- Jean Graetz, from a 1951 bridal portrait.
- Born: Jean Ellis December 24, 1929 East Springfield, Pennsylvania
- Died: December 16, 2020 (aged 90) Montgomery, Alabama
- Other name: Jeannie Graetz
- Known for: Civil rights activism
- Spouse: Robert Graetz

= Jean Graetz =

American civil rights activist (1929–2020)

Jean Graetz (December 24, 1929 – December 16, 2020), born Jean Ellis, was an American civil rights activist. She and her clergyman husband Robert Graetz were active white supporters of the Montgomery bus boycott in 1955.

== Early life and education ==
Jean Ellis was born in East Springfield, Pennsylvania, the daughter of Marshall Ellis and Marian Smith Ellis. Her parents were farmers. She attended Capital University in Bexley, Ohio, but interrupted her studies to marry in 1951. She completed a bachelor's degree in education in 2015, at age 84, at Alabama State University.

== Activism ==
Graetz moved to Montgomery, Alabama in 1955, because her husband was called to the pulpit of the predominantly-black Trinity Evangelical Lutheran Church. As a pastor's wife in the South, she held an unpaid but respected position of community leadership. Within months after arriving, they found themselves drawn into the tumult of Montgomery's civil rights activism. The local chapter of the NAACP used a room in the church for meetings, and their neighbor Rosa Parks was arrested for civil disobedience. The Graetzes joined in planning the Montgomery bus boycott, arranging safe childcare, parking, and meals for protesters, and raising funds for the boycott. An empty plot of land behind the Graetzes’ house was used for parking the cars lent to boycott. She was targeted by those opposed to the boycott, with vandalism, death threats, and at least two bombs detonated in the yard of the parsonage.

Rev. Graetz was reassigned to a church in Ohio in 1958. The Graetzes returned to Montgomery in 1965 to join the march from Selma with Martin Luther King Jr. Jean Graetz and her husband remained active for political causes, including their first of several arrests in 2000 for blocking a parking garage during a gay rights protest in Cleveland. The couple retired to Montgomery in 2007, where they were consultants for the National Center for the Study of Civil Rights and African-American Culture at Alabama State University.
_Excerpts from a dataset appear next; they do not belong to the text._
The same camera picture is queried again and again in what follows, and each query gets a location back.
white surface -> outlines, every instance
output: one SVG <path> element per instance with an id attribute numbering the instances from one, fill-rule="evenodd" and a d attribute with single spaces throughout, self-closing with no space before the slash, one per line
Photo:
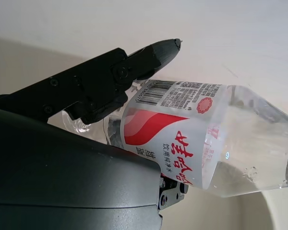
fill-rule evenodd
<path id="1" fill-rule="evenodd" d="M 15 91 L 118 46 L 131 53 L 175 37 L 183 40 L 182 50 L 159 78 L 245 85 L 288 113 L 288 0 L 1 0 L 0 39 L 23 46 L 0 40 L 0 93 Z M 288 230 L 288 189 L 264 195 L 275 228 Z M 198 202 L 191 195 L 187 198 L 188 203 Z M 200 207 L 225 202 L 207 200 Z M 236 201 L 228 202 L 235 206 Z M 188 206 L 194 214 L 188 214 L 184 229 L 195 229 L 204 218 L 199 215 L 203 208 L 194 210 L 193 206 Z M 234 215 L 233 206 L 224 205 L 221 216 Z M 247 216 L 255 218 L 252 214 L 257 209 L 250 207 Z M 168 210 L 171 223 L 164 220 L 166 226 L 183 219 L 178 209 Z M 228 219 L 222 219 L 224 225 L 219 227 L 226 229 Z M 213 227 L 216 214 L 210 220 Z M 239 227 L 233 224 L 231 229 Z"/>

bottle label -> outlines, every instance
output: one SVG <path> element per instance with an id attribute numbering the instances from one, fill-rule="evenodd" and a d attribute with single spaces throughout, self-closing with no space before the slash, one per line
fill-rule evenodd
<path id="1" fill-rule="evenodd" d="M 156 161 L 173 180 L 207 189 L 223 147 L 218 114 L 226 109 L 222 105 L 226 88 L 148 81 L 124 110 L 120 127 L 124 149 Z"/>

black barcode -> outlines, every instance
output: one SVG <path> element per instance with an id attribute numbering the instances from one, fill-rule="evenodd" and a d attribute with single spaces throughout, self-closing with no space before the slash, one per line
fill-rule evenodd
<path id="1" fill-rule="evenodd" d="M 143 92 L 144 94 L 137 103 L 157 105 L 164 94 L 171 88 L 175 81 L 156 80 L 154 84 L 149 85 Z"/>

chinese characters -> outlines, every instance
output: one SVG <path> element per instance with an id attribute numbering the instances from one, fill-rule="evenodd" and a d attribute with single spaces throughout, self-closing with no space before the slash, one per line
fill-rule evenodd
<path id="1" fill-rule="evenodd" d="M 180 131 L 177 132 L 177 135 L 175 137 L 176 142 L 171 144 L 171 153 L 173 155 L 181 154 L 181 156 L 177 156 L 177 161 L 174 161 L 174 167 L 180 169 L 179 175 L 176 175 L 176 179 L 179 181 L 182 181 L 185 184 L 192 184 L 190 181 L 187 180 L 186 175 L 184 175 L 184 172 L 189 170 L 193 171 L 185 162 L 185 159 L 187 157 L 192 157 L 194 154 L 189 153 L 187 151 L 187 146 L 189 145 L 187 143 L 187 137 L 183 136 Z"/>
<path id="2" fill-rule="evenodd" d="M 164 162 L 167 167 L 168 172 L 173 172 L 171 167 L 171 159 L 169 157 L 169 144 L 163 144 L 163 155 L 164 155 Z"/>

clear plastic bottle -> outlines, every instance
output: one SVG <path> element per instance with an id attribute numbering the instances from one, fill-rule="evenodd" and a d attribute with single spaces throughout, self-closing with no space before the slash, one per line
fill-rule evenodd
<path id="1" fill-rule="evenodd" d="M 135 83 L 129 96 L 141 86 Z M 288 115 L 246 87 L 224 87 L 218 97 L 208 123 L 217 124 L 223 133 L 218 137 L 222 145 L 216 166 L 208 169 L 211 179 L 200 187 L 221 197 L 288 187 Z M 120 129 L 125 107 L 103 121 L 107 142 L 120 148 L 124 148 Z M 203 161 L 205 144 L 212 144 L 211 135 L 202 143 Z"/>

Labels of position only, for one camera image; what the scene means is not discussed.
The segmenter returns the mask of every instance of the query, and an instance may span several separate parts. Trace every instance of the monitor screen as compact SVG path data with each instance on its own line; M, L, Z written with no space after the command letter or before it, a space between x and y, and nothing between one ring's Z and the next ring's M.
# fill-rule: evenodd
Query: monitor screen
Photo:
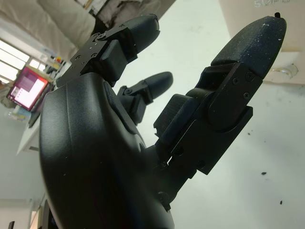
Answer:
M14 83L8 98L31 110L48 81L28 67L24 67Z

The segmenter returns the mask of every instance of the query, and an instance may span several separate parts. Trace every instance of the wall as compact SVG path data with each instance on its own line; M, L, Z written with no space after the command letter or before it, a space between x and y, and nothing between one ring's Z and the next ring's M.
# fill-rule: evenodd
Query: wall
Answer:
M31 203L24 200L0 199L0 228L6 229L15 221L14 229L27 229L31 212Z
M33 199L44 194L39 155L16 155L25 124L4 116L0 105L0 199Z

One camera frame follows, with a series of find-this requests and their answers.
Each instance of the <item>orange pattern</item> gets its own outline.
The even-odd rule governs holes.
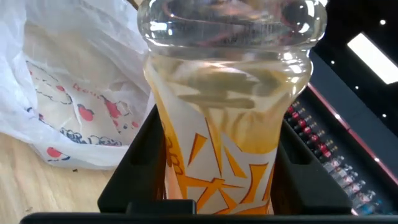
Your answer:
[[[275,164],[272,166],[271,174],[269,174],[266,192],[264,193],[264,196],[262,198],[263,201],[269,200],[269,194],[271,193],[272,178],[274,177],[274,168]]]
[[[220,176],[223,176],[223,163],[221,161],[221,136],[215,125],[212,122],[209,122],[206,118],[205,120],[209,130],[211,144],[213,145],[214,154],[216,156],[218,170],[220,172]]]
[[[257,188],[260,184],[261,178],[267,169],[268,164],[264,165],[253,165],[249,164],[251,172],[251,183],[250,188],[246,196],[243,198],[241,203],[252,203],[256,196]]]
[[[202,136],[201,134],[196,133],[195,139],[193,140],[191,155],[189,157],[188,165],[195,159],[200,149],[202,149],[203,145],[206,143],[207,138]]]
[[[183,178],[185,187],[206,187],[205,191],[197,201],[197,210],[200,210],[217,190],[222,191],[221,188],[241,188],[238,186],[224,184],[224,182],[225,180],[219,178],[214,178],[211,182],[187,176],[184,176]]]
[[[234,157],[229,153],[228,148],[226,146],[224,146],[224,150],[226,153],[226,157],[228,158],[229,165],[231,166],[232,172],[234,173],[235,177],[247,178],[246,174],[243,172],[242,168],[236,162]]]
[[[223,197],[225,204],[228,206],[228,208],[223,209],[219,212],[216,212],[216,214],[218,215],[224,215],[224,214],[228,214],[229,212],[231,212],[232,210],[234,210],[238,204],[227,194],[225,193],[223,190],[220,189],[220,193],[221,196]]]
[[[159,92],[155,91],[156,90],[156,88],[154,88],[155,85],[150,80],[147,81],[148,84],[151,86],[151,88],[154,90],[153,93],[156,100],[157,109],[159,111],[159,116],[164,125],[163,129],[166,137],[166,142],[170,143],[167,144],[167,149],[166,149],[167,160],[172,162],[173,167],[176,171],[175,173],[179,184],[179,186],[170,186],[170,188],[176,188],[176,189],[179,188],[181,190],[182,197],[187,198],[187,188],[183,187],[183,181],[182,181],[182,177],[185,174],[185,168],[183,165],[183,157],[180,145],[178,144],[177,135],[170,121],[169,114],[167,113],[167,110],[163,105],[163,101],[159,95]]]

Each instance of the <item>drink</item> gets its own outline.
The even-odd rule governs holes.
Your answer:
[[[311,134],[310,139],[306,142],[306,144],[308,146],[316,144],[324,134],[325,134],[324,130],[319,131],[316,134]]]
[[[299,101],[296,101],[296,102],[292,103],[292,106],[293,106],[294,108],[296,108],[296,107],[300,106],[300,102],[299,102]]]
[[[330,162],[323,163],[323,168],[325,168],[326,171],[331,172],[332,170],[334,170],[338,166],[340,166],[340,164],[343,160],[344,160],[343,156],[338,156],[338,157],[332,159]]]
[[[301,129],[307,127],[307,122],[312,119],[312,116],[308,116],[304,119],[301,119],[297,122],[297,125],[293,127],[295,131],[300,131]]]
[[[356,212],[358,213],[358,215],[371,215],[380,207],[381,203],[381,200],[378,200],[374,203],[366,203]]]
[[[316,122],[313,124],[310,124],[308,127],[305,127],[303,131],[298,133],[298,136],[300,136],[301,139],[308,139],[309,135],[312,134],[312,128],[314,128],[316,125],[318,125]]]
[[[370,202],[375,195],[376,193],[374,193],[374,191],[372,190],[369,190],[367,193],[358,193],[353,199],[353,208],[357,209],[362,205]]]
[[[323,152],[322,152],[322,155],[320,155],[320,156],[318,157],[319,161],[320,161],[321,163],[324,163],[324,162],[328,161],[329,159],[332,158],[333,153],[334,153],[335,151],[337,151],[337,150],[338,150],[338,147],[335,146],[335,147],[333,147],[333,148],[330,149],[330,150],[325,150],[325,151],[323,151]]]
[[[139,28],[151,49],[145,76],[164,127],[169,198],[195,200],[198,213],[268,212],[282,119],[310,78],[306,49],[324,31],[325,11],[315,3],[142,3]],[[302,19],[300,6],[315,14]],[[316,29],[301,35],[297,23]]]
[[[348,185],[352,184],[355,180],[355,178],[357,178],[358,173],[357,172],[351,172],[349,175],[346,175],[343,178],[340,178],[337,181],[337,184],[340,185],[340,187],[345,188]]]
[[[329,152],[329,147],[333,144],[332,140],[328,140],[326,143],[319,143],[316,149],[312,149],[314,155],[320,157],[322,154]]]
[[[339,166],[335,170],[331,171],[329,174],[331,175],[332,178],[335,180],[341,179],[345,176],[347,176],[347,172],[352,170],[353,167],[345,164],[343,167]]]
[[[289,106],[287,108],[287,114],[293,114],[294,113],[294,107],[293,106]]]
[[[305,108],[302,108],[302,109],[299,110],[299,111],[293,112],[293,113],[292,113],[292,117],[291,117],[291,118],[287,118],[287,122],[290,123],[290,124],[297,122],[298,120],[301,119],[301,116],[300,116],[300,115],[301,115],[302,113],[304,113],[304,112],[305,112]]]
[[[352,183],[349,186],[344,188],[344,192],[346,192],[346,194],[350,197],[350,196],[358,193],[365,184],[366,184],[366,182],[363,180],[360,180],[357,183]]]

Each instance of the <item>white plastic bag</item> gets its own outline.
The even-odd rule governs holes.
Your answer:
[[[56,166],[117,166],[153,106],[136,16],[124,0],[0,0],[0,131]]]

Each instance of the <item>light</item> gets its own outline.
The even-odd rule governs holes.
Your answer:
[[[291,65],[291,66],[289,66],[289,67],[290,67],[290,69],[291,69],[294,73],[296,73],[296,74],[300,74],[300,73],[303,72],[303,71],[301,70],[300,66],[298,66],[298,65]]]
[[[303,27],[298,31],[299,33],[303,34],[310,29],[310,25],[305,23]]]
[[[291,53],[284,53],[284,58],[286,60],[292,60],[293,59],[293,55]]]
[[[293,77],[290,81],[291,81],[292,83],[297,83],[299,80],[300,80],[299,77]]]
[[[167,30],[167,24],[164,22],[150,22],[151,31]]]
[[[308,15],[311,17],[315,16],[315,6],[313,5],[313,1],[305,1],[305,4],[307,5],[307,11]]]
[[[358,34],[348,47],[386,84],[398,82],[398,67],[364,34]]]

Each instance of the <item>table surface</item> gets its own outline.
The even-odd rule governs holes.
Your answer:
[[[112,171],[46,164],[27,144],[0,134],[0,223],[34,212],[97,212]]]

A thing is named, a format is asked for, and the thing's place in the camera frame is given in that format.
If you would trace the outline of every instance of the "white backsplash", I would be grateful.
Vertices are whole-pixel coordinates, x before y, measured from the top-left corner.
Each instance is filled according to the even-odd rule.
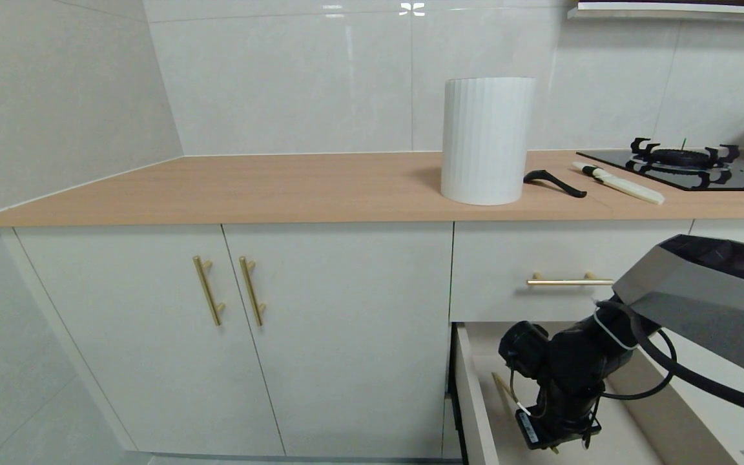
[[[565,0],[145,0],[186,155],[440,150],[447,79],[538,79],[531,148],[744,139],[744,24]]]

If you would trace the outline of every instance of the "wooden countertop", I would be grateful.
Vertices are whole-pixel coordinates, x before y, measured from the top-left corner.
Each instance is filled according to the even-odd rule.
[[[525,185],[515,203],[478,207],[440,194],[437,152],[183,157],[0,211],[0,227],[744,218],[744,192],[685,192],[605,165],[665,195],[653,205],[570,168],[579,160],[532,151],[528,170],[548,170],[585,198]]]

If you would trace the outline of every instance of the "drawer handle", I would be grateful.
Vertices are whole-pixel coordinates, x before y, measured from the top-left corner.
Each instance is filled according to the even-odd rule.
[[[254,319],[257,320],[257,326],[263,326],[263,312],[266,310],[266,304],[258,304],[257,296],[254,294],[254,285],[251,283],[251,271],[254,270],[254,262],[249,262],[247,258],[241,256],[240,269],[243,271],[245,289],[249,292],[251,309],[254,310]]]
[[[588,271],[582,280],[545,280],[541,273],[533,273],[528,285],[614,285],[614,280],[597,278],[595,274]]]
[[[202,261],[200,256],[194,256],[194,267],[197,268],[197,276],[200,278],[200,285],[203,286],[203,294],[206,295],[206,302],[209,303],[209,309],[212,311],[212,319],[214,320],[215,326],[220,326],[220,314],[225,309],[225,302],[219,304],[214,303],[214,296],[212,295],[212,289],[209,287],[209,279],[206,277],[206,270],[212,267],[212,261]]]

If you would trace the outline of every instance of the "white ribbed vase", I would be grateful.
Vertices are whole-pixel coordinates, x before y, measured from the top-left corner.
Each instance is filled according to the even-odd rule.
[[[534,92],[533,77],[446,82],[440,193],[475,205],[519,200]]]

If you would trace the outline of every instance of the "gas stove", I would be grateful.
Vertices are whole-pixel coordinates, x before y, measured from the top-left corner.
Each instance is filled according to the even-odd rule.
[[[579,155],[684,191],[744,191],[744,147],[665,148],[636,138],[631,150],[581,150]]]

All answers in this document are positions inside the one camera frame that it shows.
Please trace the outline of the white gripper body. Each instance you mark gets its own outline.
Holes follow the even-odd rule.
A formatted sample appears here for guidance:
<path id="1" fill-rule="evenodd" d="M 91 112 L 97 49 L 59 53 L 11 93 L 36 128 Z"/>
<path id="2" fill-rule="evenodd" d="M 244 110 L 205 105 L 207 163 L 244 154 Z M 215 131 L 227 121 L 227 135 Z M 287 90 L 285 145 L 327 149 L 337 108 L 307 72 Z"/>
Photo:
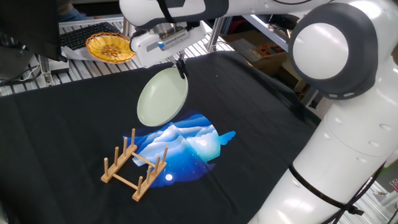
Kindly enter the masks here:
<path id="1" fill-rule="evenodd" d="M 206 36 L 205 25 L 203 21 L 159 24 L 132 38 L 130 48 L 143 67 L 151 67 L 202 40 Z"/>

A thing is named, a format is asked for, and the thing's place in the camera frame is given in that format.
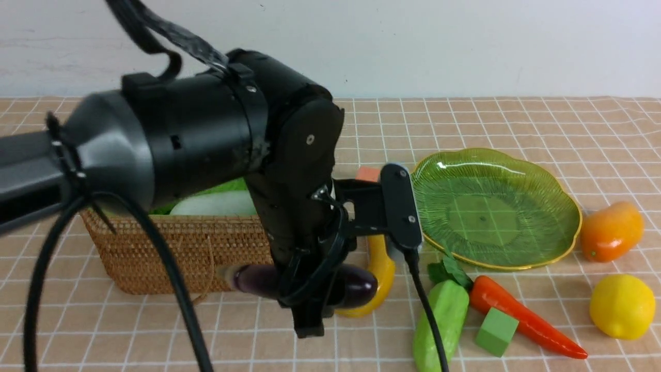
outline green leaf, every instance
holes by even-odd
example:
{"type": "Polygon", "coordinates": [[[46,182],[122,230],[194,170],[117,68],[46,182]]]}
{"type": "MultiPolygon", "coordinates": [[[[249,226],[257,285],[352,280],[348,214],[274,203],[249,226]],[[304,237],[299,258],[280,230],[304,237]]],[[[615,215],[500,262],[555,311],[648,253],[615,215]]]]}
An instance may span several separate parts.
{"type": "Polygon", "coordinates": [[[427,265],[427,273],[433,284],[443,283],[447,280],[455,281],[452,275],[447,272],[445,265],[441,262],[430,263],[427,265]]]}
{"type": "Polygon", "coordinates": [[[459,262],[454,258],[454,256],[444,255],[442,260],[442,265],[444,266],[445,271],[453,278],[455,282],[464,287],[466,291],[471,290],[473,287],[473,280],[466,274],[459,262]]]}

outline orange block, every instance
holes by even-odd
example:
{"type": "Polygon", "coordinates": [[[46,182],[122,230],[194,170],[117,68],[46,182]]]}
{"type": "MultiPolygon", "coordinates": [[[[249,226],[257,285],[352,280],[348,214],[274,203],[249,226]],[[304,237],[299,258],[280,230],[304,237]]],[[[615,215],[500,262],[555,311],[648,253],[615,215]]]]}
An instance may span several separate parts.
{"type": "Polygon", "coordinates": [[[381,175],[381,170],[378,168],[360,167],[358,168],[356,179],[359,179],[361,181],[377,182],[379,181],[380,175],[381,175]]]}

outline black strap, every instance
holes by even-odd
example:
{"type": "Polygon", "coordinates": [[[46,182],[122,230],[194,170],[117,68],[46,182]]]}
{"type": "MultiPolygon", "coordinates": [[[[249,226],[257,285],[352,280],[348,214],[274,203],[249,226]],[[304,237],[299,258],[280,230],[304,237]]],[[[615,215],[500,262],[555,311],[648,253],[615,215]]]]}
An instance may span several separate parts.
{"type": "Polygon", "coordinates": [[[140,8],[144,8],[144,5],[140,7],[141,3],[134,0],[106,0],[106,3],[124,31],[126,31],[138,48],[147,54],[167,54],[170,58],[170,64],[159,76],[159,80],[169,81],[176,78],[181,72],[181,55],[165,48],[147,30],[142,21],[143,17],[140,15],[140,8]]]}
{"type": "Polygon", "coordinates": [[[170,65],[160,80],[174,79],[182,67],[181,56],[166,49],[149,30],[160,34],[196,60],[222,74],[227,72],[229,58],[189,30],[161,18],[140,0],[106,0],[117,21],[133,42],[147,54],[167,54],[170,65]]]}
{"type": "Polygon", "coordinates": [[[83,171],[83,163],[78,156],[78,151],[62,134],[59,120],[52,111],[46,113],[46,130],[50,135],[51,145],[58,157],[60,169],[69,182],[69,186],[73,192],[72,200],[78,196],[84,197],[87,204],[92,206],[92,209],[98,214],[108,229],[110,229],[113,234],[117,234],[117,231],[115,231],[115,228],[110,223],[108,217],[92,198],[92,191],[87,182],[87,174],[83,171]]]}

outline green cucumber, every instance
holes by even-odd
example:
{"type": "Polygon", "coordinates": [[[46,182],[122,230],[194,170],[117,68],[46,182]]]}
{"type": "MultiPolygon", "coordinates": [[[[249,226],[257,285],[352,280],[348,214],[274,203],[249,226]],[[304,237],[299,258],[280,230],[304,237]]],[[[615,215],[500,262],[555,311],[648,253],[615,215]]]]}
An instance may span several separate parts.
{"type": "MultiPolygon", "coordinates": [[[[446,280],[435,285],[429,292],[428,298],[443,341],[447,362],[450,363],[468,314],[470,301],[468,292],[455,281],[446,280]]],[[[434,335],[424,312],[420,316],[413,338],[413,359],[418,372],[441,371],[434,335]]]]}

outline wicker basket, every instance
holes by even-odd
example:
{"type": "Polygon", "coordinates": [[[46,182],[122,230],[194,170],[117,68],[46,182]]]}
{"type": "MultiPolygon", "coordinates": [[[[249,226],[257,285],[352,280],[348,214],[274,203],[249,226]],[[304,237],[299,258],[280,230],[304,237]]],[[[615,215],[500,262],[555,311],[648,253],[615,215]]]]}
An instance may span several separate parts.
{"type": "MultiPolygon", "coordinates": [[[[110,217],[113,234],[96,213],[81,212],[105,270],[117,287],[133,295],[172,294],[156,249],[133,218],[110,217]]],[[[230,291],[215,275],[220,265],[272,263],[257,216],[151,216],[166,239],[190,293],[230,291]]]]}

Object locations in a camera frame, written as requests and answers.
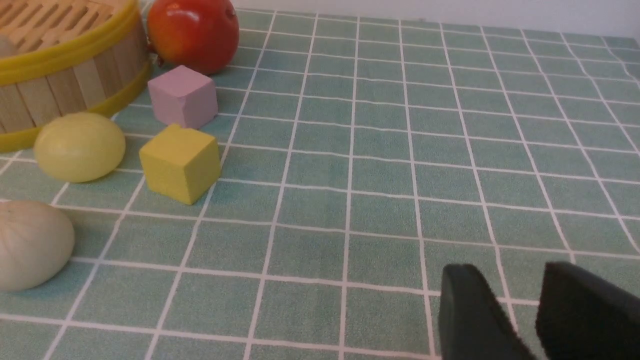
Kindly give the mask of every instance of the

A 2018 auction of a handwritten note by Mrs. Parks discussing her friendship with the Graetz family was bought by the Graetzes themselves for $9,375 and donated to the National Center for the Study of Civil Rights and African-American Culture at Alabama State.

== Personal life ==
Jean married Robert Graetz, a Lutheran minister, in 1951. They had seven children. Robert Graetz died in September 2020, and she died a few months later, from lung cancer, in their Montgomery home, aged 90.